2011年4月21日木曜日

「福島県」、「フクシマ」

福島県は日本全国で面積は三番目の広さの県です。例えば新潟県が上越、中越、下越と分けられているように、浜通り、中通り、会津という三つの地域に分けられています。とにかく広い県です。

数年前、テレビのクイズ番組かなにかで日本の白地図を出して、「福島県はどこ?」という問題があったとき、殆どの回答者は答えられませんでした。それほど有名な県ではなかったのです。名前さえはじめて聞いたという人もいたくらい。

今や、福島県はすっかり有名な県になりました。外国にも知られる県になりました。なってしまいました。原発のおかげで。東京電力福島原子力発電所が、福島原発、福島原発。

「東京電力が東京方面に電気を供給している発電所なんだから、東京原発と呼んでよ」。県民の一人はそう言った。

福島は目下全国”ブランド”。恐怖の震源地。野菜も魚もダメ、ダメ。車の入れない、人が行けば疎まれる。放射能をまき散らすと。こころない”無知”な人がいうならまだしも茨城県では市役所の課長さんまでがスクリーニングしてこいと。

東北新幹線が復旧している。今月末には全線復旧。え、福島県民専用車両ってのをつくるのかい。大宮や上野、東京駅でスクリーニングさせられるのかい。

ゴールデンウイークという季節がやってくる。東京に家族で行く予定のひとがいる。真剣に考えているそうだ。行くのをやめようと。車で行くことにしていたが、あらぬ差別やいやがらせに耐える自信が無いとか。

車で言うと、一番”被害”受けているのが「いわき」ナンバー。続いてが「福島」ナンバー。会津は数年前から「会津」ナンバーに。会津ナンバーで”被害”の話は聞いた事無し。亭主は福島ナンバー。東京に家があったなら喜んで福島ナンバーで東京に乗り込んだのに。行くとこ、行く用ないから行かないけど。もし、行って、いやがらせでもされたらやりかえす。喧嘩になって警察来たらどっちが悪いか判定してもらう。まさか警視庁のお巡りさんまで公務執行妨害なんていって亭主を捕まえないとおもうけど。

昨夜。久しぶりに表で酒飲みました。塾生達と。10人。福島の酒飲んで、福島産の料理で。カンパ~~イの声もいつもより賑やか。そして話題は”差別”に。みんないろんな経験していました。悔しい思いを語っていました。

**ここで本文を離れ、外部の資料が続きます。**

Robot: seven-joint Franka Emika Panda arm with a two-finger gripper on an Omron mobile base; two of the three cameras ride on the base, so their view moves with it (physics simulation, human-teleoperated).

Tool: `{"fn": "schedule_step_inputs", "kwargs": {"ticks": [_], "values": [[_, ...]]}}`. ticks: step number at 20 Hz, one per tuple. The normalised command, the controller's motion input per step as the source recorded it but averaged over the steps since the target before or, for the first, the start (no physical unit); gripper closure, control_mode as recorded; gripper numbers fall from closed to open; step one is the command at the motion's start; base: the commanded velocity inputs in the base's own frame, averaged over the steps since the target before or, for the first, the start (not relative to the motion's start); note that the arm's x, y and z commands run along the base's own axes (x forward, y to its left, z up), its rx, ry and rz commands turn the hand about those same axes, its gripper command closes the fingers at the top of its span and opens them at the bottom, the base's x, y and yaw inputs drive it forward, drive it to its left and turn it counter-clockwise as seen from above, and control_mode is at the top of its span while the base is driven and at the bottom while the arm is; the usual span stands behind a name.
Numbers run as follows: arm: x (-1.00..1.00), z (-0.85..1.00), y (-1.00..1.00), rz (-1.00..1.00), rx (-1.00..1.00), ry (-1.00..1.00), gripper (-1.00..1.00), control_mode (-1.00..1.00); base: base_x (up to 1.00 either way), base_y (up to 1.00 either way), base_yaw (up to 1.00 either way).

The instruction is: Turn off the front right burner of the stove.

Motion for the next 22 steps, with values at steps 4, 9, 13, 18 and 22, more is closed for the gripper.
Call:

口害。口から吐き出される”放射性物質”。汚染度はレベル8だと。

だいちゃんにギターを持ってきてもらいました。みんなでうたいました。心を一つにして。上を向いて歩こう。見上げてご覧夜の星を。そして、自衛隊員も泣いて歌った長渕剛メドレー。お店の人も交じって。

みんな、こぼれそうになる涙をこらえながら、押し殺しながら、なんどもなんども歌いました。

塾生達もいささか心が晴れたようです。歌っていいな。音楽っていいな。

今日は菅総理大臣さまが来県しています。避難所では相当文句言われているようです。一晩、原発難民の避難所に泊まっていけばいいのに。避難所のメシを一緒に食っていけばいいのに。たった一晩。ダンボールの”小屋”で、普通の人達だった人が、もう、一ヶ月以上、暮らしているのです。
黙って、耐えて、寄り添って。

亭主がいきがかり上、福島県民、郡山市民になってから20数年。言ってみれば流れ者。住めば都というわけでもない。成り行き。福島県”産”の塾生達は、流れ者を慕っていてくれています。

成り行きでなってしまった浜通りの原発難民。中通りの避難所で何を思うか。住めば都なんて決して思っていません。

東北人は我慢強いから。ふざけんなよ。我慢するにも程があるって。やり場の無い怒りを菅にぶつけてみても、去った後には虚しさだけが残るのみ。

今の福島県は、明治政府によって、時の役人のさじ加減で線を引かれた行政区画。400年以上前に会津藩主だった蒲生氏郷が、伊達藩への出城として築いたのが杉妻城。今の県庁のあたり。浜通は岩代の国。中通りの一部も岩代の国。いわきは磐城。磐前の国と言った。磐前県と若松県と蒲生氏郷が名付けた旧福島県を無理矢理一緒にさせて出来たのが、今の福島県。気候、風土、気性、それぞれ違う。

福島・フクシマでなんでも一つに括るなよ。国境って誰が決めたの?。県境って誰が決めたの?役人の机の上でのちょっとした鉛筆の線のずれ。

20キロ圏の線の1メートル中か外かで何かがそんなに大きく違うの?

これまで気にもしてなかった福島県という呼称がなぜかいとおしくなってきた。